Records from a data source:
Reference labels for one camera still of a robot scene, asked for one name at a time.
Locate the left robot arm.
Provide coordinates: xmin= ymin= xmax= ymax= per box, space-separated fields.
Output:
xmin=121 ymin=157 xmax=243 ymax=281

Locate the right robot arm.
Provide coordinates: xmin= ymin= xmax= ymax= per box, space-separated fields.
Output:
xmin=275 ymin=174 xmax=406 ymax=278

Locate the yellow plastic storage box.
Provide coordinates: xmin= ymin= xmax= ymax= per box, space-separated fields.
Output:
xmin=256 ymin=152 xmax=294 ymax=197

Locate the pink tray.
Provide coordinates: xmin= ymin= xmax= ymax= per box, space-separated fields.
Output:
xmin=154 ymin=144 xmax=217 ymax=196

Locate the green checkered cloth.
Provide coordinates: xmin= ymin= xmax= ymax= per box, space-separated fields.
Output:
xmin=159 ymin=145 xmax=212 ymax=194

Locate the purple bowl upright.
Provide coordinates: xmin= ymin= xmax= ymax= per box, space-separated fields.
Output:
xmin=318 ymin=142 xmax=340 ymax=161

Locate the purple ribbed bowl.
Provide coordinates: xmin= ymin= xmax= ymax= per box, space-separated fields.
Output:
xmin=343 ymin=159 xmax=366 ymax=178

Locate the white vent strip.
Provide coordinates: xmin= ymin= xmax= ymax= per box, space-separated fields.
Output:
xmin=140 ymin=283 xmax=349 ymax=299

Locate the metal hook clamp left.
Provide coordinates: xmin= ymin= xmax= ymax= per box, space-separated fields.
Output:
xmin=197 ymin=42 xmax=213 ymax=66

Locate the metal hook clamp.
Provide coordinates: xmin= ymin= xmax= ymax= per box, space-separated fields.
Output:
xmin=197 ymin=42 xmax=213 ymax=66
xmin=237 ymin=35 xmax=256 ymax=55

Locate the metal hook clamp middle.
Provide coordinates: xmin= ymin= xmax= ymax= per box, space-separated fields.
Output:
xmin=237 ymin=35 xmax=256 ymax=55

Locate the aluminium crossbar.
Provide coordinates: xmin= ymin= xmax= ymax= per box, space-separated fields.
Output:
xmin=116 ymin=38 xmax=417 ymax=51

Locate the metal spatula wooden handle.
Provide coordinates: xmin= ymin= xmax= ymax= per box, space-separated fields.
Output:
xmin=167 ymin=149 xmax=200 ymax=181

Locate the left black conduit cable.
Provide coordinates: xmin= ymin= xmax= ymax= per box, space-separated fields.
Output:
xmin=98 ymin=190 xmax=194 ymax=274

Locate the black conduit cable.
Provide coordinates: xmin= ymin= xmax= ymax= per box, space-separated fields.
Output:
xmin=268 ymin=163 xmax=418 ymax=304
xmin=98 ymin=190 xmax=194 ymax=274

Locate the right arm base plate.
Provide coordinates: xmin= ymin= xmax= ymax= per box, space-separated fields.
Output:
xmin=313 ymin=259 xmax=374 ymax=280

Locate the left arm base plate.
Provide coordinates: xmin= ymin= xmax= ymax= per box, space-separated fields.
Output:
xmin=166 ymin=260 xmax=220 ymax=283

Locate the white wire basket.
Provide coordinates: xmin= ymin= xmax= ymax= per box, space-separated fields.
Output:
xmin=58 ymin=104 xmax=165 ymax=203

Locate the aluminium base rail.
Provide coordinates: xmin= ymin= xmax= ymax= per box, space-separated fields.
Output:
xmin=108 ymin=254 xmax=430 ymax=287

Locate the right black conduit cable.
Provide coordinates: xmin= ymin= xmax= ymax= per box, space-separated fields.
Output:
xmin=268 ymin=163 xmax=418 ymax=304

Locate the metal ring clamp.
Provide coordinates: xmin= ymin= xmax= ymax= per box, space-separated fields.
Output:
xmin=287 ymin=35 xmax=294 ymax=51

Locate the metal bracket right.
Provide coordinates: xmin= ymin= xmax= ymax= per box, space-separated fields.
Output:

* _What is expected_: The word "left" appears in some lines of the data; state how many such lines there are, and nothing further.

* _Answer space_: 4